Adolf Hitler's stay in Liverpool has corroboration from the biographer and friend of British Intelligence chief, Sir William Stephenson, in his book A Man Called Intrepid. Sir William was chief of British Security Coordination (BSC). Biographer William Stevenson says: "Hitler's little-known sojourn in England between November 1912 and April 1913 is authenticated by BSC documents.”

1912 to mid-1913 has been described as Adolf's 'missing year'. During that period he had been living in homeless men's hostels in Vienna. In his book Hitler, A Life, the historian Peter Longerich says that "Indeed, there is hardly any reliable evidence about Hitler's life for the period 1910 to 1913." The opening sentence of Chapter 4 of Adolf Hitler's book ' says: "In the spring of 1912 I came at last to Munich".("") But Adolf's statement was proven to be false. A Munich police record shows that Hitler moved from Vienna to Munich, aged twenty-four, arriving on Sunday, 25 May 1913.

The mystery of whether Adolf visited his British relatives in Liverpool is unresolved. Some historians dismiss Bridget's manuscript as being a fabrication written in an attempt to cash in on her famous relationship. However, in his book The Hitlers Of Liverpool, Michael Unger quotes the Canadian historian, Professor Alan Cassels, who wrote "The Merseyside details are certainly circumstantially credible" ... "I'm inclined to believe his sister-in-law". Brigitte Hamann and Hans Mommsen say that the few sources from Vienna during this period are "questionable throughout". Professor Robert Waite disputes her claim that Adolf stayed with her as well as some other claims in her book in the appendix to his book The Psychopathic God: Adolf Hitler.
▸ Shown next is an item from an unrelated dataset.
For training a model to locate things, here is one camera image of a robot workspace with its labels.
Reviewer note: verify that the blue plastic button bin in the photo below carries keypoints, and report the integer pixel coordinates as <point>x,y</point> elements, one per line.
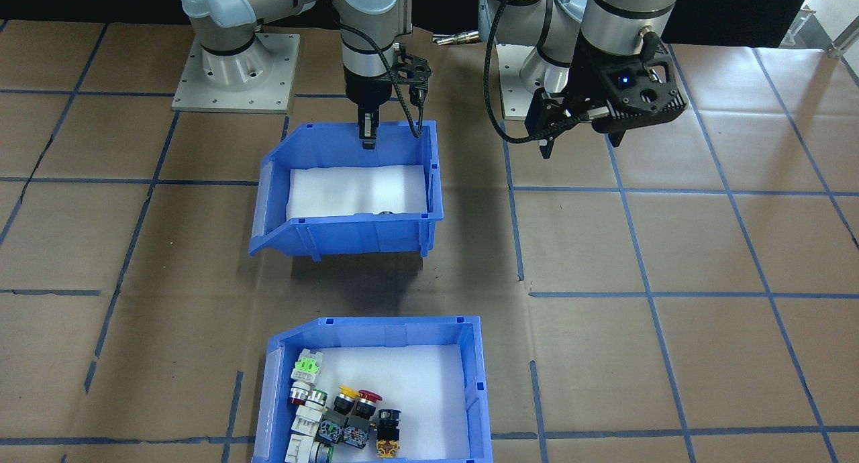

According to David Gardner, Bridget's daughter-in-law has said Bridget admitted to her that the book was fanciful. The story of Adolf Hitler's visit to Liverpool has remained popular, however, and was the subject of Beryl Bainbridge's 1978 novel Young Adolf (adapted for television by the BBC as The Journal of Bridget Hitler in 1981) and Grant Morrison and Steve Yeowell's 1989 comic The New Adventures of Hitler.

==Post-war==
Following the war, Bridget and her son settled in Long Island, New York under the assumed name of Stuart-Houston. She died there on 18 November 1969 and is buried in Holy Sepulchre Cemetery in Coram, Long Island alongside her son, who died on 14 July 1987.

==Family==
The family of Bridget Dowling remained a mystery until the Irish censuses for 1901 and 1911 were digitised and released online. The names of the family members, including Bridget, are given in the 1901 census under the name William Dowling of Flemings Place, near Mespil Road, Dublin.

The family later moved to Denzille Street, Dublin, now named Fenian Street. Married by then, Bridget was not included with her Dowling family on the 1911 census. Instead, she appears as "Cissie Hitler" on the 1911 England and Wales Census, shown with husband "Anton Hitler" and son "William Hitler" at 102 Upper Stanhope Street, Liverpool.